» Records contained in a dataset:

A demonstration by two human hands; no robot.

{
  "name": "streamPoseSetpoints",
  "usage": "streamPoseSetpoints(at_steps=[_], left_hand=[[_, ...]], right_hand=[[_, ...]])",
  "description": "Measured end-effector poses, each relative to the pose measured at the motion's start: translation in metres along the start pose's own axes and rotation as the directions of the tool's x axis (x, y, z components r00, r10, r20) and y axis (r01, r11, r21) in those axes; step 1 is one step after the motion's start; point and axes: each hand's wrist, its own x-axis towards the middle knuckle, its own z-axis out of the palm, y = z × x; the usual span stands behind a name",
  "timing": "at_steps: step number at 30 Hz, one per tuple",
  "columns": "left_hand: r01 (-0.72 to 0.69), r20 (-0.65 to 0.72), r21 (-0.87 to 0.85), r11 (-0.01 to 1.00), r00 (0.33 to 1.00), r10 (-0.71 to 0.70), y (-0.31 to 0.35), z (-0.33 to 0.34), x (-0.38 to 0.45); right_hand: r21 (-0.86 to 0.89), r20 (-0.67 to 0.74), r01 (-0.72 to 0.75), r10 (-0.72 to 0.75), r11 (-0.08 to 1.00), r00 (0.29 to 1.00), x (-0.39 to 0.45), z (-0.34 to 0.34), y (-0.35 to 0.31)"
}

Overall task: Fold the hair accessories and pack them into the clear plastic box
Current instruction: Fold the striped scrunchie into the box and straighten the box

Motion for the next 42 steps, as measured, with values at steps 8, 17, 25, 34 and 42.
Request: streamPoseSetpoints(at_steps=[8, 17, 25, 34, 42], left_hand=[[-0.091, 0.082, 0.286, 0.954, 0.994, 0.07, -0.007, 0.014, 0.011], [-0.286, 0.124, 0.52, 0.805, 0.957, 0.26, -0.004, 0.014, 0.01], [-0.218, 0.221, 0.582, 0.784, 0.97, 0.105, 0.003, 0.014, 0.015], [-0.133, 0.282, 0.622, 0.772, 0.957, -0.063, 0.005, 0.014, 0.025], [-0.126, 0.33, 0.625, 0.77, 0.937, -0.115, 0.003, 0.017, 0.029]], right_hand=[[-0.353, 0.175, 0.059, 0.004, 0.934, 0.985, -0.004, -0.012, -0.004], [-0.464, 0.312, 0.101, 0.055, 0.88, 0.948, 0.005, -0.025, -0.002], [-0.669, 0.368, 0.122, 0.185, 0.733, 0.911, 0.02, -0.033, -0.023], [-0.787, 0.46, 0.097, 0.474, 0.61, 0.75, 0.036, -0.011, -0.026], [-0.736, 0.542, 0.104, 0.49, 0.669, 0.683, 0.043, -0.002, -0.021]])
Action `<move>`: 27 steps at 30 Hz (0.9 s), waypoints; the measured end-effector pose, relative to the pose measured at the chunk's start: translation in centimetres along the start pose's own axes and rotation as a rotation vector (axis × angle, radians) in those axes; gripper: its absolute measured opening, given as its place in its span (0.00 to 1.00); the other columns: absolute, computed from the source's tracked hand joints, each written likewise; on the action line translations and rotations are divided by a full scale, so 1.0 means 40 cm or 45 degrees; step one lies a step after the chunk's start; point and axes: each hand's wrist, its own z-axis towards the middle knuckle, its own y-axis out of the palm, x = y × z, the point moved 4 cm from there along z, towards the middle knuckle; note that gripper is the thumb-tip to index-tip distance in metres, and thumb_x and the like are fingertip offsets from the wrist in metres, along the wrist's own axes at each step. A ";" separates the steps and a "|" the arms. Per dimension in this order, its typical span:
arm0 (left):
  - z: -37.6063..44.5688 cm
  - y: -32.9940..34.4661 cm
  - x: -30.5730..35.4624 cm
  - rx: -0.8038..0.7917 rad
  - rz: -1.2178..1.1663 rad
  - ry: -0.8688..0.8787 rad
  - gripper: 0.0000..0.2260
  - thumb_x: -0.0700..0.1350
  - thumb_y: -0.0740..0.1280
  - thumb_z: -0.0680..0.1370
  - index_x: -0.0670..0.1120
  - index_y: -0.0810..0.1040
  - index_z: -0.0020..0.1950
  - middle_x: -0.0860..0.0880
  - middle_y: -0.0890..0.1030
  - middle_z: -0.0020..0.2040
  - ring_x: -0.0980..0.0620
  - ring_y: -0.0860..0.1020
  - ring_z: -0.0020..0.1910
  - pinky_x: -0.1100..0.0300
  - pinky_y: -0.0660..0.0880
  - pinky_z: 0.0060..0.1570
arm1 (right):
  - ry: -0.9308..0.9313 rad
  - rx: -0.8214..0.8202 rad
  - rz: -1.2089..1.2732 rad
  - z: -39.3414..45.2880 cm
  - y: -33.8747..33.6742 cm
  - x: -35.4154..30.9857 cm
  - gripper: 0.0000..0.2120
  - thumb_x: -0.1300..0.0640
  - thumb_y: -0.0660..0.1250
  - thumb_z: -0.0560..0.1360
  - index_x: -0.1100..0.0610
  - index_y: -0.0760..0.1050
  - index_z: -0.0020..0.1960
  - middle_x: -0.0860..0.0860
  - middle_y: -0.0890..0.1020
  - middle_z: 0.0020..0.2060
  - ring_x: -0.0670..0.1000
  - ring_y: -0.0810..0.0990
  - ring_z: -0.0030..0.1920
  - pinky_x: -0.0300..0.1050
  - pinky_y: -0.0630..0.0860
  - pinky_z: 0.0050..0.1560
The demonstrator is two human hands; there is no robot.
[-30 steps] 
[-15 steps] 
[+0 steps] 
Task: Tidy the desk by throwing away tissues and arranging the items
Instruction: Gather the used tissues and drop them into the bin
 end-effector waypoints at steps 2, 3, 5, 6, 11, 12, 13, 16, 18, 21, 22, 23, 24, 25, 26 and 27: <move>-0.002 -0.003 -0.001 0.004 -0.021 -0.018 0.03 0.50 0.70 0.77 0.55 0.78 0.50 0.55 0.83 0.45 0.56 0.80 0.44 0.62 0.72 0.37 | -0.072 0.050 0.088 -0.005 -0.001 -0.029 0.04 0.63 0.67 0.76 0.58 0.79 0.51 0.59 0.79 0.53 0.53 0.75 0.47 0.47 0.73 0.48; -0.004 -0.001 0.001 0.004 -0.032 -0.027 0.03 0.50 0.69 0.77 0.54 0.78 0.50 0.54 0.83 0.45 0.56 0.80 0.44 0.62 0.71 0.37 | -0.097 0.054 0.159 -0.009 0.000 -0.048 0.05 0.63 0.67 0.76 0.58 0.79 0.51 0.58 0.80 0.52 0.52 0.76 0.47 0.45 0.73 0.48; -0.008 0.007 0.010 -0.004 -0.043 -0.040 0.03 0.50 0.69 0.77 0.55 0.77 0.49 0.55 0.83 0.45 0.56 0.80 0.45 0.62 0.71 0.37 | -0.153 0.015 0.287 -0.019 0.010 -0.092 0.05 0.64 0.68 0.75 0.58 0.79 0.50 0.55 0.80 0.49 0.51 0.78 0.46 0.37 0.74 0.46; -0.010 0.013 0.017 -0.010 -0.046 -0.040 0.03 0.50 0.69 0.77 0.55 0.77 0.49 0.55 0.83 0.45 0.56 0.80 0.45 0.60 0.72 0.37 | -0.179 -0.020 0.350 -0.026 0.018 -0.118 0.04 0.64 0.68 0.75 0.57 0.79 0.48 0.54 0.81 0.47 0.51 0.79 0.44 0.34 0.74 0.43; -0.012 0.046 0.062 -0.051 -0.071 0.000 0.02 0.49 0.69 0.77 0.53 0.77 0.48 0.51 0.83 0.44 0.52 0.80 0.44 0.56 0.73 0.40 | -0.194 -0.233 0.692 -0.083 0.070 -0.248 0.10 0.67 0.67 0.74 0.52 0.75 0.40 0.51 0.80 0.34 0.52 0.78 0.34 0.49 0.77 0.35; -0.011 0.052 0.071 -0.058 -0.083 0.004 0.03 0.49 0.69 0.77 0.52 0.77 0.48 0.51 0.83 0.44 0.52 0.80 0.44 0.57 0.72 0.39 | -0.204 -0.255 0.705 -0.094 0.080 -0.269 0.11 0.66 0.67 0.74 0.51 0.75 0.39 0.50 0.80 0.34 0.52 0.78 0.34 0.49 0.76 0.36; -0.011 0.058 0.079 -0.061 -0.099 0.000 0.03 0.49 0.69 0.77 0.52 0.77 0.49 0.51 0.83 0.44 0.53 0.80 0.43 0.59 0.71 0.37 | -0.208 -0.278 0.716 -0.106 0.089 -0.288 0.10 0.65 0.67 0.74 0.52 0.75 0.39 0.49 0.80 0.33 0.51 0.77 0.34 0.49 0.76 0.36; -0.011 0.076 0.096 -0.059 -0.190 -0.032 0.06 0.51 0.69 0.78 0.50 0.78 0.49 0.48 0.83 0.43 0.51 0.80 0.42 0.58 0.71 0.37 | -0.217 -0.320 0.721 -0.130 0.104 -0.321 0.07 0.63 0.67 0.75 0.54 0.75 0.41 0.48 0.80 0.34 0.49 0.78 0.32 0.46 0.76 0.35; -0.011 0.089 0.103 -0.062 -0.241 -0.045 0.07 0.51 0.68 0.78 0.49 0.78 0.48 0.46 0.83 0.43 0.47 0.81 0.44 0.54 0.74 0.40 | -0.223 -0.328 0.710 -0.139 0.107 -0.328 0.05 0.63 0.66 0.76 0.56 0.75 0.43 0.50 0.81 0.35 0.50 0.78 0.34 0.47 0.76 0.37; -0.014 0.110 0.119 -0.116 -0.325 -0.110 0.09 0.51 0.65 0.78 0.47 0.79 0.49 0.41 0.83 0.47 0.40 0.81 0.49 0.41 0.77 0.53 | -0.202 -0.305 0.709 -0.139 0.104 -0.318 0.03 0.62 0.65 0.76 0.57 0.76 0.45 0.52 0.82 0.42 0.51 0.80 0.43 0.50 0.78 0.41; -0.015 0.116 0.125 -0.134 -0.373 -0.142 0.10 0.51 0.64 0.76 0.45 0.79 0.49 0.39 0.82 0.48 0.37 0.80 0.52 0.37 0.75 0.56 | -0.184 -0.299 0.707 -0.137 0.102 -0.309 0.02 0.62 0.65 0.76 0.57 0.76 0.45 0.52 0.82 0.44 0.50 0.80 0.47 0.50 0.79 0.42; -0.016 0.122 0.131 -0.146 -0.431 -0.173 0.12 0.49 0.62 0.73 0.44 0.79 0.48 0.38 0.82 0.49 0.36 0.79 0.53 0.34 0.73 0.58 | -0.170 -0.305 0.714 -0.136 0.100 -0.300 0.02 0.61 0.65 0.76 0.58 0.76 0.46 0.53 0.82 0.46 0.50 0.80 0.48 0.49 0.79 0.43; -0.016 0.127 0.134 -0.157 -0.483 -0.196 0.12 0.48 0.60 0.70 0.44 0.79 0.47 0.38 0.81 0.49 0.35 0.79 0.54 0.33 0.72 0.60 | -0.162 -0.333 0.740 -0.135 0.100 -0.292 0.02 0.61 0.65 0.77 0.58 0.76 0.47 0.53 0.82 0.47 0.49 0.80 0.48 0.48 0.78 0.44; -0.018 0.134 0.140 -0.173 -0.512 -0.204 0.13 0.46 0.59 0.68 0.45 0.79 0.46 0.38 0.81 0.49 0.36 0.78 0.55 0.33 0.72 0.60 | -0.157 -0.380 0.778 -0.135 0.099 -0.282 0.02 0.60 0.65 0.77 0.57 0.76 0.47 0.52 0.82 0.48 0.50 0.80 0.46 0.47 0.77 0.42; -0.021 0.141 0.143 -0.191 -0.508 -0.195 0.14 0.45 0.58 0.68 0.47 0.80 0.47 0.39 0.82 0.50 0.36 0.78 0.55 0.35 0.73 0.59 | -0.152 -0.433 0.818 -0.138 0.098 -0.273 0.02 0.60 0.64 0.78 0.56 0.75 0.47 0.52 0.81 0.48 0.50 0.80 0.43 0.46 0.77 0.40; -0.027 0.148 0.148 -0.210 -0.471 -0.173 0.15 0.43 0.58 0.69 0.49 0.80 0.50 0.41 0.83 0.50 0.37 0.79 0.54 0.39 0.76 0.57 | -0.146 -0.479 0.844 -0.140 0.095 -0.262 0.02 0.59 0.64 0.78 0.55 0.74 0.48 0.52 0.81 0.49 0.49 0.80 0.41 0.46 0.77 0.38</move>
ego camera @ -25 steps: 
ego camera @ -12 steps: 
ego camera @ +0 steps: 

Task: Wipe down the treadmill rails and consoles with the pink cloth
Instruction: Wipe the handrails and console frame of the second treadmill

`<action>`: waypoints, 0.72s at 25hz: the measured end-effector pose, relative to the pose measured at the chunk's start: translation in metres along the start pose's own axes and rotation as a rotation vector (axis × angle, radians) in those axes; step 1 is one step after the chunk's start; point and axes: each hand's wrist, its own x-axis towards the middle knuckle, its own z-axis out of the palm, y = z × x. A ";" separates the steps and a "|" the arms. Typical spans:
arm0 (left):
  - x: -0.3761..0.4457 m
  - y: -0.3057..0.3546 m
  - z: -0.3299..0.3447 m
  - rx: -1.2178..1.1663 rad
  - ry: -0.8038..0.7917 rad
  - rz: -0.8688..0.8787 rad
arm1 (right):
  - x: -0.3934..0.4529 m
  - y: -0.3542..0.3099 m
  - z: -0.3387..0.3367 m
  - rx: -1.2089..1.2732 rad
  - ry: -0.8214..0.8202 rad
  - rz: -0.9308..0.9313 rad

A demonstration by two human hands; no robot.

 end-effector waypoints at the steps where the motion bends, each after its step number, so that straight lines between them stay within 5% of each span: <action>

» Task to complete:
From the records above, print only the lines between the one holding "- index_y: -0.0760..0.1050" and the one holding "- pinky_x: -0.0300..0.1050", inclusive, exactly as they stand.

» Solution to the problem:
  - index_y: -0.0760..0.1050
  - index_z: -0.0020..0.1960
  - middle_x: -0.0860..0.0860
  - middle_y: -0.0890..0.1020
  - middle_z: 0.0020..0.2060
  - ring_x: -0.0670..0.1000
  - ring_y: -0.0810..0.0990
  - ring_z: -0.0030..0.1920
  - pinky_x: -0.0300..0.1050

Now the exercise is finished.